Due to the solenoid magnet 7, the mobility of electrons is strongly reduced in the radial direction and strongly enhanced in the vertical direction. A short solenoid magnet 4 is arranged at the end of the long solenoid magnet 7. The solenoid magnet 4 strengthens the magnetic field at the end of a long solenoid magnet 7. The magnetic field becomes more uniform in this manner. This is because the axial magnetic field of one solenoid magnet decreases in half from the center to the end. The extraction of the plasma cloud 28 from the plasma source 29 into the vacuum device is thus improved with the device described.

In the plasma source 29, a cylindrical shield tube 5 made of a soft magnetic material is fitted on the long solenoid magnet 7. This shield tube 5 is provided with a plasma source 29.
It serves to shield the stray magnetic fields present in the device (eg the stray magnetic fields caused by the electron beam evaporator) so that the plasma cloud 28 therein is not compromised.
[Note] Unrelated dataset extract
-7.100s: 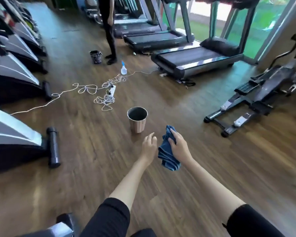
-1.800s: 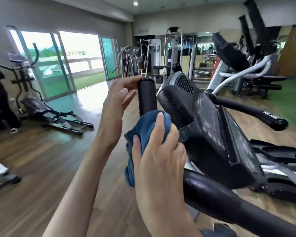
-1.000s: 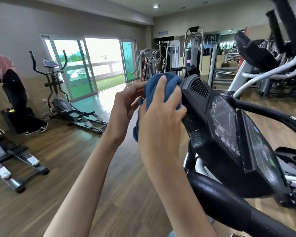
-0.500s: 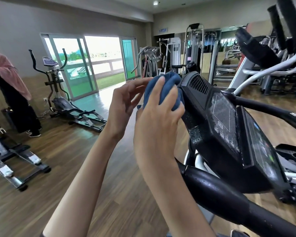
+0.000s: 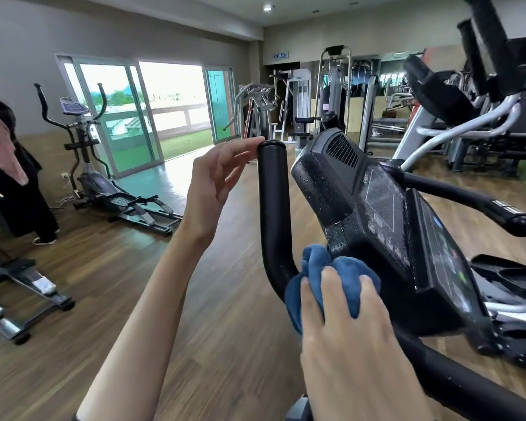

Further, the plasma source 29 includes the dark shield 3. The dark shield 3
Prevents the generation of inconvenient auxiliary plasma outside the plasma source 29.

The plasma source 29 and the substrate holder 30 can be connected to the electric network devices 34, 35 and 42, respectively, so that the working mode of the plasma source 29 and the characteristics of the plasma cloud 28 can be determined. In addition, a special heating grid device 41 is provided for the heater 12 of the cathode 11.

Further, the plasma source 29 has a power supply device 25 for discharging current. The discharge current causes the cathode 1
The potential difference between 1 and the anode 38 or 30 or 2 is determined.

Finally, the plasma source 29 is a voltage supply device 42.
Is equipped with. The voltage supply device 42 makes it possible to provide a "Bias" -potential difference, for example between the plasma source 29 and the device 2 or the substrate holder 30. This can affect the plasma potential and the ions hitting the substrates 31, 31 '...

The substrate holder 30 is a high frequency voltage supply device 34.
The high frequency voltage supply device 34 is provided with an insulating substrate 3
, 31 '... are given an additional DC-Bias voltage relatively to the plasma cloud 28, which makes it possible to increase the energy and current intensity of the ions hitting the substrates 31, 31'.

In the circuit shown, the plasma source acts as a "Relexarc" -source. Anode tube 38
Is directly connected to the plasma electrode of the discharge supply device 35, so that discharge current can flow out only through the anode tube 38. The plasma source 29 is arranged insulated from the rest of the device. Electrons emitted from the cathode 11 are blocked by the axial magnetic field of the solenoid magnet 7 and directly reach the anode tube 38. Rather, the electrons follow the magnetic field lines of force and exit the plasma source 29, creating a plasma cloud 28 outside the plasma source. The entire plasma source 29 is thus provided with a positive potential with respect to the rest of the device. The result of this is the formation of an electrical field that reflects the electrons out of the plasma source and back towards the anode tube 38 along the magnetic field lines.

In this mode of operation, the substrate holder 30 has a negative Bi, for example in the case of an ion plating process.
It is not charged to the as-potential. The substrate holder 30 is usually charged from + 2V to + 5V. In this case, the ions maintain their energy over the potential difference between the anode tube 38 and the substrate holder 30.

Typical values for this Par = 2 × 10 ^-4 mbar (crossing the plasma source) Po ₂ = 4 × 10 ^-4 mbar (crossing the device) U cathode-anode = 60V U anode-device = + 75V 1 discharge = 45 A As can be seen from the drawing, both the anode tube 38 and the hollow cylindrical magnetic field shield 5 are made of an insulating plate 6 made of ceramic.
Listed above. The insulating plate 6 itself rests on a contact plate 16 made of copper.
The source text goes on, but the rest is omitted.